TASK REQUIREMENTS:
Print word for word the first line of the listing below and every line after it, through the line with "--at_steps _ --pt". Leave out the pictures and the rest.

BEGIN DATA PROVIDED

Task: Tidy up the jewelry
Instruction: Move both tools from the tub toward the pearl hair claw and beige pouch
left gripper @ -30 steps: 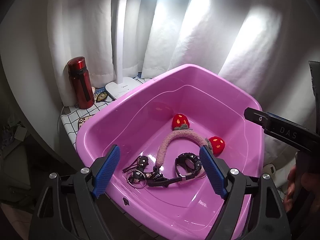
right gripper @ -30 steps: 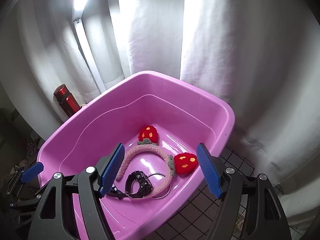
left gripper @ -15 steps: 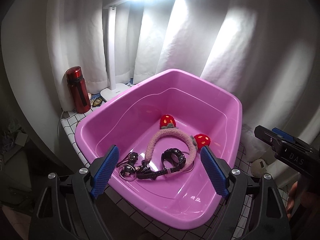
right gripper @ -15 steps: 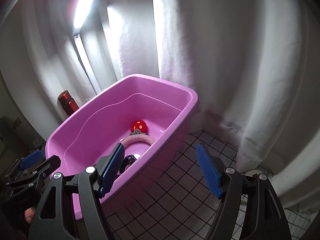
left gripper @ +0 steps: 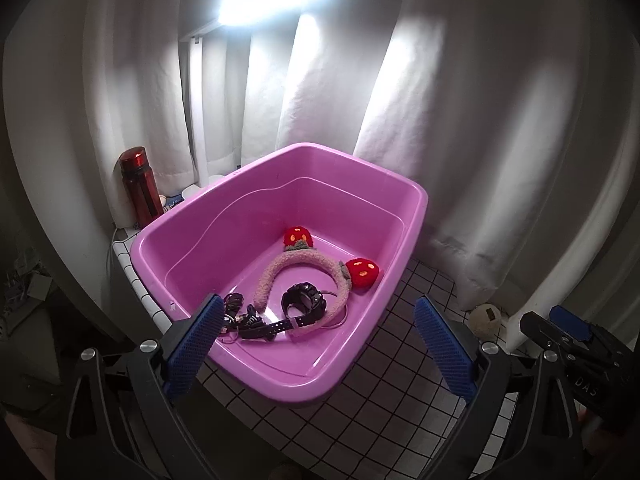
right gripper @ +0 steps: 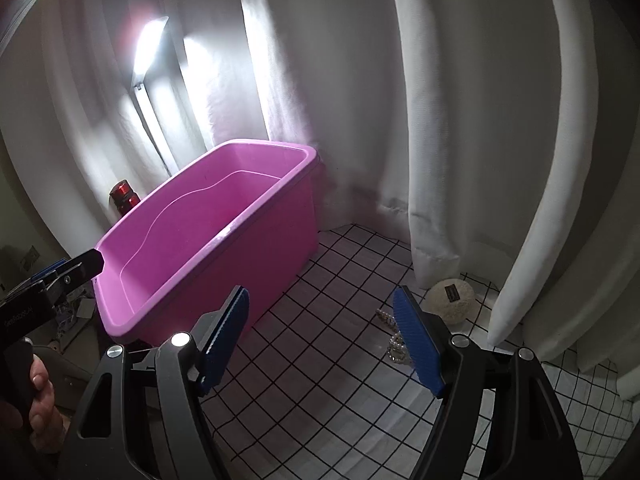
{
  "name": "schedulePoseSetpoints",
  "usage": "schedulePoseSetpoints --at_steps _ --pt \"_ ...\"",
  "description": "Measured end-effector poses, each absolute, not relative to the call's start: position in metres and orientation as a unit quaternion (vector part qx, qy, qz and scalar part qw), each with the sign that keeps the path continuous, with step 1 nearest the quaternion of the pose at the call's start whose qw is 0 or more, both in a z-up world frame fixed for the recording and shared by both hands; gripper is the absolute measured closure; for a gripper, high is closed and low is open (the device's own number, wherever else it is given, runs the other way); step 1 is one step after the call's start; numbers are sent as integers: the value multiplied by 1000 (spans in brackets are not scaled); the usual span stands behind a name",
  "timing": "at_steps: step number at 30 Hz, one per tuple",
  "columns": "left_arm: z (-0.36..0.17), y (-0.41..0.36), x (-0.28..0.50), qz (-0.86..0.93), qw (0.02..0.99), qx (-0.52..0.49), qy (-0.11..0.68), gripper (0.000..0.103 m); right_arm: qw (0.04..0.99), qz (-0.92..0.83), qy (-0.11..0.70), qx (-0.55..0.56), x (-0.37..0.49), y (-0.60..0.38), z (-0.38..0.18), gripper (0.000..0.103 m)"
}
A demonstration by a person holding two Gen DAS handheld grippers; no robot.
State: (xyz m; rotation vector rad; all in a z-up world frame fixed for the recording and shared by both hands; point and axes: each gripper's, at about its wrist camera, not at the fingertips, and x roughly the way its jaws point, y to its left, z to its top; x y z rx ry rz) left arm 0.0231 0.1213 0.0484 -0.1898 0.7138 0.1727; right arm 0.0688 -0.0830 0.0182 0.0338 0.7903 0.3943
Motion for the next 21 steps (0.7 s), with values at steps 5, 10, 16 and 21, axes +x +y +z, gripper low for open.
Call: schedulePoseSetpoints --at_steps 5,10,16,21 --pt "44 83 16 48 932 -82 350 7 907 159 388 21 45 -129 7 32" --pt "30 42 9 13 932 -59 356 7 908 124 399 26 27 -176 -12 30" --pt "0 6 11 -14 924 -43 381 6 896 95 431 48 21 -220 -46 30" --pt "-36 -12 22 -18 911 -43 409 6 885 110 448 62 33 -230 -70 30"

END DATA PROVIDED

ANSWER BELOW:
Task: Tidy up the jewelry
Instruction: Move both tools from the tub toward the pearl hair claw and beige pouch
left gripper @ -30 steps: 
right gripper @ -30 steps: 
left gripper @ -15 steps: 
right gripper @ -15 steps: 
left gripper @ +0 steps: 
right gripper @ +0 steps: 
{
  "name": "schedulePoseSetpoints",
  "usage": "schedulePoseSetpoints --at_steps _ --pt \"_ ...\"",

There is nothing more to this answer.